A state court judge ordered both to pay nearly $9 million in restitution to Bell for illegally authorizing exorbitant salaries and loans to themselves and members of the city council. Five former council members also have agreed to plead no contest to corruption charges.

There’s a twist: it’s a joint debt.  Together, Rizzo and Spaccia were ordered to pay $8.8 million – the amount a judge determined was misappropriated. The judge likely will order the former council members to help pay too.

When Rizzo resigned four years ago, his annual salary in the tiny Southeast L.A. County city was about $780,000.

“Most of it was squandered on either real estate or horses,” said City of Bell attorney Anthony Taylor.
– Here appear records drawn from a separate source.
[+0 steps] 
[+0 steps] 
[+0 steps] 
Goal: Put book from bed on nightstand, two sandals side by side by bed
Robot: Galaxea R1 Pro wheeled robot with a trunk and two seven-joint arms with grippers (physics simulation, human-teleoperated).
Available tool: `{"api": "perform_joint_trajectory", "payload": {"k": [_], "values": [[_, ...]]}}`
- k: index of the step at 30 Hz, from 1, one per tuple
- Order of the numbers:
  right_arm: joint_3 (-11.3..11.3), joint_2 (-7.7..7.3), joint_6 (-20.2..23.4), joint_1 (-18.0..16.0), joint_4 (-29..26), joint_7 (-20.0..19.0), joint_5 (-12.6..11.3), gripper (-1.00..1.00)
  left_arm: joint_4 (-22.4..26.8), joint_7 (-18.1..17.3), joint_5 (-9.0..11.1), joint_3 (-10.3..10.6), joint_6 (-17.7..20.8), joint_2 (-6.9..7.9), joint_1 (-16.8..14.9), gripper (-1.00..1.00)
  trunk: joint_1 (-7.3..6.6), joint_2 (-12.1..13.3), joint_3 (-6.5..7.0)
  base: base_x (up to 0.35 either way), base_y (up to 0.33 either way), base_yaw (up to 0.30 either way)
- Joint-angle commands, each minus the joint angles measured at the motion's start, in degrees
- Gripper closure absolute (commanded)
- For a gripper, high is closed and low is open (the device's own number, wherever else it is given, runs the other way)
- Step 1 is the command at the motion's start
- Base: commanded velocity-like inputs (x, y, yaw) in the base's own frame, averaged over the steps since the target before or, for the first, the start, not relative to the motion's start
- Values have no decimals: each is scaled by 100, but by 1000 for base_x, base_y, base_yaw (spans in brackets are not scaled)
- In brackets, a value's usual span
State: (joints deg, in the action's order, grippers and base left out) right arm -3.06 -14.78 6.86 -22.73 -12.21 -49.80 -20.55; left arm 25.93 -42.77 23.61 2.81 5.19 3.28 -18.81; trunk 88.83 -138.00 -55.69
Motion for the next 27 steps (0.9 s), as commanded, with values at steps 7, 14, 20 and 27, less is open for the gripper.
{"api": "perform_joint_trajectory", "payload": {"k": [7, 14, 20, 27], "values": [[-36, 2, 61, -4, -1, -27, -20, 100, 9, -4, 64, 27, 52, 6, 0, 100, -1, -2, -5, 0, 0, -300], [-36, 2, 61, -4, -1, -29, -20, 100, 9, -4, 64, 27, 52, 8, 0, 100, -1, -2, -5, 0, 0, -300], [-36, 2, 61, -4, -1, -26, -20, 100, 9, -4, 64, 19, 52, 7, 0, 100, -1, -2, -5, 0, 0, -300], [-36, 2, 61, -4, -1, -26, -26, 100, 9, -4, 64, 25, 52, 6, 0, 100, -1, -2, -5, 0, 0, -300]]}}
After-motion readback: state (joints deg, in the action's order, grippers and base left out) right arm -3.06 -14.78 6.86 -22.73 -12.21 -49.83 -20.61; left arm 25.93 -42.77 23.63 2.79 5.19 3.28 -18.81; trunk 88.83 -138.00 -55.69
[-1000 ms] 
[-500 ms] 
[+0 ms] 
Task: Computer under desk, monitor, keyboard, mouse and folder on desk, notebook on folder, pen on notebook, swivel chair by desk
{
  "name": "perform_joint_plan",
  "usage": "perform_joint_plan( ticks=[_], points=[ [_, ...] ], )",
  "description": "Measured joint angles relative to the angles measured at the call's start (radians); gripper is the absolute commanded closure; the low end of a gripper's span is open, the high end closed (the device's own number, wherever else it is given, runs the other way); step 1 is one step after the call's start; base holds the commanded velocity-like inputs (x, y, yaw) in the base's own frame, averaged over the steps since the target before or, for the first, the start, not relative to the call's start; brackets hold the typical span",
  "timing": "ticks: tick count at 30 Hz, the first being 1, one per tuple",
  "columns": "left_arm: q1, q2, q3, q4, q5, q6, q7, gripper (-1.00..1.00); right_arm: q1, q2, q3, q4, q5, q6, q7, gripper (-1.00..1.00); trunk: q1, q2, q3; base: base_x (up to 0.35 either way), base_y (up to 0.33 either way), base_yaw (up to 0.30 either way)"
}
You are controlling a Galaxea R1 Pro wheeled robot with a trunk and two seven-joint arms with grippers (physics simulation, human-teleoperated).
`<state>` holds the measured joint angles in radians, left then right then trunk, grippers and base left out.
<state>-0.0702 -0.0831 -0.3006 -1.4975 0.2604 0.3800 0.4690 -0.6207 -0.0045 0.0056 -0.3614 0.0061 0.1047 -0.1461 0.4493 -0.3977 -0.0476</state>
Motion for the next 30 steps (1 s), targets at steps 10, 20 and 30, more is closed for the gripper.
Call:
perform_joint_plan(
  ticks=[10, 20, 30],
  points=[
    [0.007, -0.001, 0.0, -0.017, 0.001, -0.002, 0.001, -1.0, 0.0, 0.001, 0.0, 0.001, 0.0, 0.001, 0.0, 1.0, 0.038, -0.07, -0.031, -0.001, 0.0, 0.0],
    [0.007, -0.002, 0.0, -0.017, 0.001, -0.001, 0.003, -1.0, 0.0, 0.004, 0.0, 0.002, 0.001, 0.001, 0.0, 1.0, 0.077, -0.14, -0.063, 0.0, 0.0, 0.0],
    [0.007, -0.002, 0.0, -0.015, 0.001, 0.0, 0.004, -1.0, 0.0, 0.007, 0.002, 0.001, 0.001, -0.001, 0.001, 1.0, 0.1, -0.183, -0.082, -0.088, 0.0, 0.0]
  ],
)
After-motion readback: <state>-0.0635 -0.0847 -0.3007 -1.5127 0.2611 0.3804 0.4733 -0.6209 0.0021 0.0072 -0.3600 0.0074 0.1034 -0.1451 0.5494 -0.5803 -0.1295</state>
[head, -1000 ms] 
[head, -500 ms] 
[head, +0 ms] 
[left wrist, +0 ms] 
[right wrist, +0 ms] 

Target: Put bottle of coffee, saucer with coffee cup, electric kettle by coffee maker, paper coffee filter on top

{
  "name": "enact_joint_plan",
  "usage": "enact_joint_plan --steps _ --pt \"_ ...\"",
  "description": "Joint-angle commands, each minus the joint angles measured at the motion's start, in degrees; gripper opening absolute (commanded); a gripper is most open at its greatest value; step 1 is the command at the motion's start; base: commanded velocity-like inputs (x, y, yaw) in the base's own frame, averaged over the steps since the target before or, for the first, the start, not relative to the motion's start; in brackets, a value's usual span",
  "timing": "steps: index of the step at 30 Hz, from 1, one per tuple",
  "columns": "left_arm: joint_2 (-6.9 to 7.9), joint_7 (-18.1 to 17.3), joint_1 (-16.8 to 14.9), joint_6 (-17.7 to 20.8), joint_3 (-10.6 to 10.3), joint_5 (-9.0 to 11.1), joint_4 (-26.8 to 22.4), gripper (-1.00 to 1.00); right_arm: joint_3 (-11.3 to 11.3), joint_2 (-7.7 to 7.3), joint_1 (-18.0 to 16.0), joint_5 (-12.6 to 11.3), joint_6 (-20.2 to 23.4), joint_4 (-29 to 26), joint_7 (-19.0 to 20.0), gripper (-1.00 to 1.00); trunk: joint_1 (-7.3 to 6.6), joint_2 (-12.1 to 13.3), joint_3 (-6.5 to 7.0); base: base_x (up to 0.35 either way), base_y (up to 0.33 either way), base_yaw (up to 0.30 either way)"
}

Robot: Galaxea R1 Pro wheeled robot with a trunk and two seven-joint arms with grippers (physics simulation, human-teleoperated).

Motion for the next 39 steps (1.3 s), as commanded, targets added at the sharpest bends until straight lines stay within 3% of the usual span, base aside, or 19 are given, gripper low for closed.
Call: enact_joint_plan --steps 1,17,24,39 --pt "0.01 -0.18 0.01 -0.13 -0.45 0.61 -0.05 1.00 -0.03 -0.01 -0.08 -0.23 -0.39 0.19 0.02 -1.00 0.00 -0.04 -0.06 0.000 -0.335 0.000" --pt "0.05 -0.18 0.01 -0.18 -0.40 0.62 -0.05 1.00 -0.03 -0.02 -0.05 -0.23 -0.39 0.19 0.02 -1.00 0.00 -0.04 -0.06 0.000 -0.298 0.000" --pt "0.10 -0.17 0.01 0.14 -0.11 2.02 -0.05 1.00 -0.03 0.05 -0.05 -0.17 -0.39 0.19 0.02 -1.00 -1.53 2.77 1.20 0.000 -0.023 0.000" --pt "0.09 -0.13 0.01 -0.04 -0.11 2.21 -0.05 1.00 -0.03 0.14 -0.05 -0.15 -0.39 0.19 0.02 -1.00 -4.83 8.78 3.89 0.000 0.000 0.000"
Rizzo owned a horse farm in Washington State and a home in Huntington Beach home, but he had little or no equity when they were sold, Taylor said.

Taylor is still hoping to recover at least some of the money.

“I want to drill down,” he said. “If there are third parties that have that money, we will seize those accounts.” 

Future Rizzo earnings are fair game too, said L.A. Deputy District Attorney Sean Hassett, who prosecuted Rizzo.

“If he makes money, its collectable,” Hassett said.

But Rizzo’s attorney predicts his client will be unemployable after serving a 12-year prison sentence. Rizzo is 60 years old. He’ll likely serve six years after good time credit.

“He’ll get out in a few years and retire,” said Rizzo's attorney, James Spertus. He notes Rizzo last year handed over about $240,000 in retirement funds. 

The attorney for Spaccia, 55, said she’ll be unemployable too after serving her 12-year sentence. He argues there’s little point in finding work anyway.

“What advantage would you have in acquiring assets if all you did was have them seized?,” said Harland Braun.

Braun said Spaccia has no money after two homes she owned went into foreclosure. She currently owns a home in the San Fernando Valley, but it has little equity, according to her attorney. Spacia's handicapped son lives there.

Spaccia already is in county jail, awaiting transfer to state prison. Rizzo is currently staying with his wife and daughter in an apartment before he goes to federal prison, where he will serve time on his federal tax evasion conviction.